Introducing AI-Powered Automated Rightsizing for Azure VMs

Summary

Azure VMs are poorly utilized. A large scale analysis of Azure virtual machines showed median CPU utilization of 8.2%. Many VMs are oversized, leading to unnecessary costs. Doubling utilization, which is often possible, halves costs.
Other current solutions like Azure Advisor often (1) require manual effort (2) do not use the full set of golden metrics to optimize applications (e.g., using utilization metrics only and not considering latency and errors, and (3) do not perform safety checks to validate the change can be made.
Sedai’s Azure VM optimization finds the lowest cost Azure VM type subject to performance and reliability requirements. It can execute the change for the user, performing a series of safety checks to safely implement the change.
Early users of Sedai's optimization technology have seen reductions in cloud costs without impacting application performance.
Sedai offers both agentless and agent-based deployment options with pricing based on usage levels.

Introduction

In environments where applications are not suitable for microservices architectures, rightsizing and in particular vertical scaling becomes a critical strategy to achieve cost-effective operations while meeting performance requirements. This approach involves choosing the right virtual machine type based on the CPU and memory resources required. Rightsizing is a known best practices for Azure VM cost optimization but is hard to implement in practice.

The Rightsizing Problem

Less than 20% of Azure VM capacity is used

Analysis of the most recently released Azure VM usage dataset (available from Microsoft’s Github account here) shows that Azure VM users had an an average utilization of just 8.2%, with 72% of users having an average utilization of below 20% (see distribution below). A common pattern uncovered in the dataset was the selection of a small number of powerful, but oversized VMs.
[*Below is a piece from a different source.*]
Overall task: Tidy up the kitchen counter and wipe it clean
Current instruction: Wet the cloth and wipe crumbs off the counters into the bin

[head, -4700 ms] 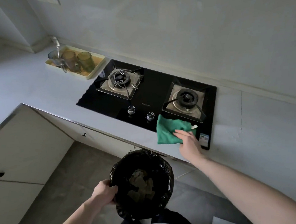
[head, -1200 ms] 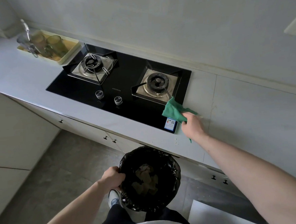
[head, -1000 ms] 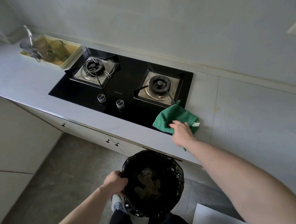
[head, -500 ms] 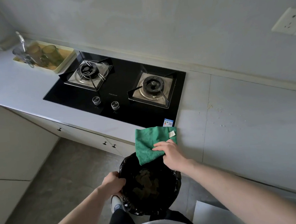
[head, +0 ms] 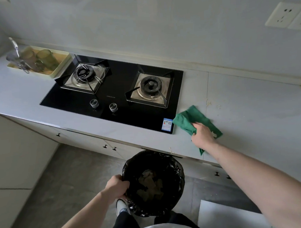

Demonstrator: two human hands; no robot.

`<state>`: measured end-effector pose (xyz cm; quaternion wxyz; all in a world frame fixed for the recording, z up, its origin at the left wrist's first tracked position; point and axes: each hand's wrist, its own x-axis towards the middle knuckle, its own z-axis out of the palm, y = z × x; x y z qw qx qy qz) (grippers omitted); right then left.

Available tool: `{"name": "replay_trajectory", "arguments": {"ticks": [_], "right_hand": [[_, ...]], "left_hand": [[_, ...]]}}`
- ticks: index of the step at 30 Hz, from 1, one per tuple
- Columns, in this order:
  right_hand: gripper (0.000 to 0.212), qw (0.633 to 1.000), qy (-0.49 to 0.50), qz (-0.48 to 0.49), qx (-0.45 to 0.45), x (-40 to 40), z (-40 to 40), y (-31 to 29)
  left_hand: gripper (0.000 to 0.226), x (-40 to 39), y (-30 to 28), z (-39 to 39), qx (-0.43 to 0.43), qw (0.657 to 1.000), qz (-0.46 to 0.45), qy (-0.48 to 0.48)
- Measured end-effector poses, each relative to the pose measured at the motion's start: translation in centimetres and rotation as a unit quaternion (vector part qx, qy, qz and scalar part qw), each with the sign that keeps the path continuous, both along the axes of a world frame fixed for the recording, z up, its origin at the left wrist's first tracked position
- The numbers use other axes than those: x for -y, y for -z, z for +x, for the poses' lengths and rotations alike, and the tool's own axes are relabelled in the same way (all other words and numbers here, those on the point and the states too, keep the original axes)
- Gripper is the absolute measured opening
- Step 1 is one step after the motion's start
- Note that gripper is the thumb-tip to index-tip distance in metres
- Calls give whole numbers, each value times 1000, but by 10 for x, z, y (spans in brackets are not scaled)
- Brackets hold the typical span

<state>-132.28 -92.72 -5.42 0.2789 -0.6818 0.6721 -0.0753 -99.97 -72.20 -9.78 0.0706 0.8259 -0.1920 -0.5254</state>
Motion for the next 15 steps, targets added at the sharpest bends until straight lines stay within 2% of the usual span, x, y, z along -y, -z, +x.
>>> {"name": "replay_trajectory", "arguments": {"ticks": [3,6,10,15], "right_hand": [[59,997,-31,49,-50,-12,13,21],[60,994,-31,55,-84,-18,23,28],[57,993,-61,40,-90,-34,32,25],[51,994,-92,51,-40,-71,53,21]], "left_hand": [[17,2,-5,-2,2,1000,1,5],[15,5,-14,-5,-10,1000,-1,3],[14,5,-16,-4,-24,1000,-4,9],[19,9,-19,0,-44,998,-8,33]]}}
Source: “Using Virtual Machine Size Recommendation Algorithms to Reduce Cloud Cost”, March 2023

Below is an example from a Sedai Azure customer environment of a heavily underutilized instance with just a few percent of CPU being used across a two day period:

This is a customer facing metric. Azure and other cloud providers achieve higher rates internally due to operating shared environments (AWS reported 65% utilization a few years ago). The pricing for shared instances reflect this with dedicated instances costing 250% or more.
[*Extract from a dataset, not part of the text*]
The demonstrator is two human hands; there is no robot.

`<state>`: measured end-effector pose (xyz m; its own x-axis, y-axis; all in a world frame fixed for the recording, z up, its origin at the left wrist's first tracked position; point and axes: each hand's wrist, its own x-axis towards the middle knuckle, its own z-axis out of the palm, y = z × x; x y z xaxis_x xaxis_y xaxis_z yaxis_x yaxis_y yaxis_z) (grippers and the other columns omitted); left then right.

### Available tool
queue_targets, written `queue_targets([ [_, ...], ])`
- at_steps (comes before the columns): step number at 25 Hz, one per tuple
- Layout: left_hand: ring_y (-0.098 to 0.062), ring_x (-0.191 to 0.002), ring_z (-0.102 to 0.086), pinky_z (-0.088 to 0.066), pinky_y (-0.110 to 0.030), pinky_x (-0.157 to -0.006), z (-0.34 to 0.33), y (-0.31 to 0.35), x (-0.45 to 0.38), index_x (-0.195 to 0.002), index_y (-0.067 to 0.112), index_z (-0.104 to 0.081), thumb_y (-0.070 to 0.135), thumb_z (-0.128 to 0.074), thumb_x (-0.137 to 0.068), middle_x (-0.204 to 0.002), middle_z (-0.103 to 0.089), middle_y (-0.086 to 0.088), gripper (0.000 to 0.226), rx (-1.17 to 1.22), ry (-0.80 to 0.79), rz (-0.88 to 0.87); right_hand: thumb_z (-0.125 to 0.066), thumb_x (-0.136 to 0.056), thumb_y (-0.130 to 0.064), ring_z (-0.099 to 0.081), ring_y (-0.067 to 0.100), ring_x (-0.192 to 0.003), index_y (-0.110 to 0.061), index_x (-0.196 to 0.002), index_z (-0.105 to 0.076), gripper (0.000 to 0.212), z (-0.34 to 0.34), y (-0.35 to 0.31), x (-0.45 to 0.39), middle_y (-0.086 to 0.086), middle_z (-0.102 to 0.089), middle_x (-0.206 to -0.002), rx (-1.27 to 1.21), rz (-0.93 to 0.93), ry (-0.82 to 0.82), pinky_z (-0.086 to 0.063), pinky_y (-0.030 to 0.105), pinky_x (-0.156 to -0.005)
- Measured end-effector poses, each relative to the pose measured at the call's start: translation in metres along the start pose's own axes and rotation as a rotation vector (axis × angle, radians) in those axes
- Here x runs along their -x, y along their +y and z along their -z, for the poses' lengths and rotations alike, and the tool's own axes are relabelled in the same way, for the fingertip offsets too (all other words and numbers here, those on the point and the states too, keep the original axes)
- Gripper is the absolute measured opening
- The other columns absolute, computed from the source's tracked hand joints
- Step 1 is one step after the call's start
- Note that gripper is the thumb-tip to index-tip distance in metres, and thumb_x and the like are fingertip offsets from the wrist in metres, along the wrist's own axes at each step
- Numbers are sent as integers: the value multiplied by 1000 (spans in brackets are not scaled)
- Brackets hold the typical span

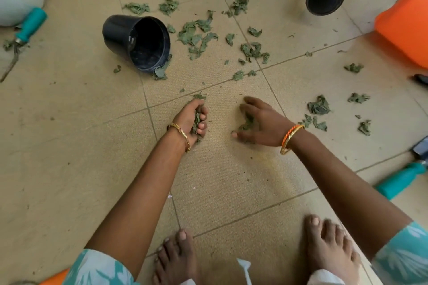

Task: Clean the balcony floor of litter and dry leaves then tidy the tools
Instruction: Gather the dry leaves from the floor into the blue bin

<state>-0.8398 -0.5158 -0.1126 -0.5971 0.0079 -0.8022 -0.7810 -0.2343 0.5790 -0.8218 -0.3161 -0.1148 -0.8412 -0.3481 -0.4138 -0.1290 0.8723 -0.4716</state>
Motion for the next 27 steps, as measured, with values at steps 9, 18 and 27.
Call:
queue_targets([
  [9,-10,-41,-48,-28,-12,-33,-13,-12,12,-49,17,-32,17,-46,-89,-66,-64,-5,42,15,-8,57,-71,-72,9,-66,32,-80,-3,-86,-74,19,-44,8,16,12,-71,-88,-46,284,517,-53,33,-72],
  [18,-11,-42,-53,-39,-18,-40,-23,-20,20,-70,14,-53,29,-43,-97,-49,-55,2,33,-46,1,23,-57,-77,2,-63,30,-71,-21,-140,-41,69,-22,-60,-5,13,-68,-83,-21,251,475,-52,35,-59],
  [27,-9,-34,-26,-20,-13,-35,40,-4,11,-56,17,-44,40,-54,-90,-52,-39,4,43,41,246,-76,-48,-77,-33,-44,30,-122,-10,-133,-47,60,-4,-86,-69,15,-50,-131,-37,466,185,-39,41,-101],
])
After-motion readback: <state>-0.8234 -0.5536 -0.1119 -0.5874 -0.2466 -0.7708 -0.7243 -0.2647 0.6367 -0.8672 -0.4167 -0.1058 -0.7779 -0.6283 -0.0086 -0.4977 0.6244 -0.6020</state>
Causes of Overprovisioning for Azure VMs

Developer Bias to Overprovision

Effective vertical scaling is also important as developers often default to overprovisioning Azure VM resources, opting for a simpler and quicker setup rather than conducting extensive testing across multiple instance types. This approach, while expedient, typically results in selecting VM configurations that exceed the application's actual requirements, leading to increased costs. The reluctance to engage in detailed testing stems from the time and complexity involved in evaluating each instance type's performance under different workloads. Consequently, developers lean towards a 'better safe than sorry' strategy. Although reducing the risk of underperformance thisinefficiently raises cloud costs.

Bursty Workloads

Many Virtual Machine workloads have bursty traffic patterns, especially for small databases, development environments, and low-traffic websites. For example, in the case below of a dev/test workload CPU utilization stays around 2-4% but surges twice to the 13-15% range.
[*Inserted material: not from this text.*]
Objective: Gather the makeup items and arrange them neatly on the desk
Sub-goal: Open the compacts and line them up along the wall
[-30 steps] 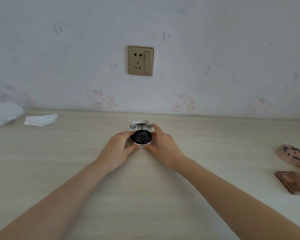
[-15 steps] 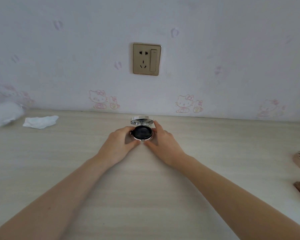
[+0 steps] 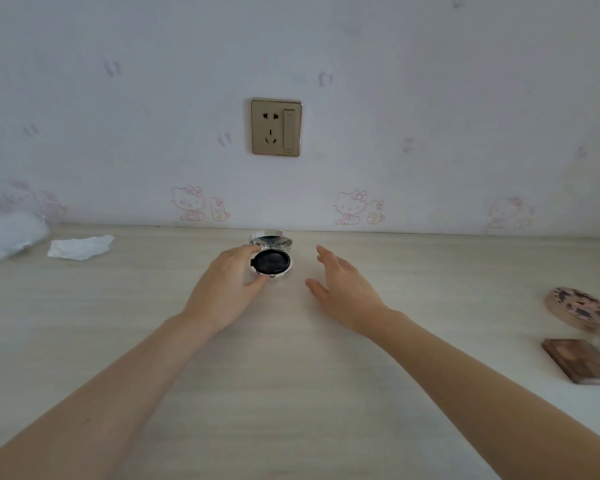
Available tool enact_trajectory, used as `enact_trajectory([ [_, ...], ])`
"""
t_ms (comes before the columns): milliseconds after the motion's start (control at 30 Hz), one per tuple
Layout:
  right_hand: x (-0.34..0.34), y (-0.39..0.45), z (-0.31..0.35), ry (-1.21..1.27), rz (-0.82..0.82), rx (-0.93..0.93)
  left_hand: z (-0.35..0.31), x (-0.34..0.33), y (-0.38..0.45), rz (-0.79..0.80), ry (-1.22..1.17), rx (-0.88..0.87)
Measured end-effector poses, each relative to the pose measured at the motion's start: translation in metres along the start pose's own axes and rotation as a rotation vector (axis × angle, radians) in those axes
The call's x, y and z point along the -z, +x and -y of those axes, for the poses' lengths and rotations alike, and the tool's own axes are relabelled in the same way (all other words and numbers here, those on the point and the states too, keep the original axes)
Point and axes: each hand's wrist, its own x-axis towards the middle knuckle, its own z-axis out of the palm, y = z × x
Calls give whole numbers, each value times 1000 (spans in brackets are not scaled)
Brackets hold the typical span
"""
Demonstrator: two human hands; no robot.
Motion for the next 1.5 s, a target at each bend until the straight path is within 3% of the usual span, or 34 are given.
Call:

Given warmup periods may range from a few minutes to a few hours, horizontal scaling may not be viable. Finding suitable burstable instance types may be the preferred approach. In the absence of that, low average utilization will be achieved.

App Architecture Limits Horizontal Scaling

A high proportion of applications running on Azure run directly on virtual machines. These applications have not been replatformed to a microservice architecture such as Kubernetes (including Azure Kubernetes Service (AKS)), or serverless frameworks (Azure Functions). One key reason is that many of these applications do not benefit significantly from the horizontal scaling capabilities offered by microservices architectures. They may have architectural or design constraints that make such a transition complex or suboptimal, limiting their ability to efficiently use newer computing paradigms.

Complex Set of VM Choices

Vertical scaling is also complicated by the many types of VMs available. There are currently over 400 types of Azure Virtual Machine options offering varying Compute, Memory and other characteristics. Below is a chart showing the density of options based on vCPU and Memory size:

Asking an engineer to make the optimal choice across potentially hundreds or thousands of services can be challenging, especially if new code updates change the service's characteristics and then require a new determination of the right instance type.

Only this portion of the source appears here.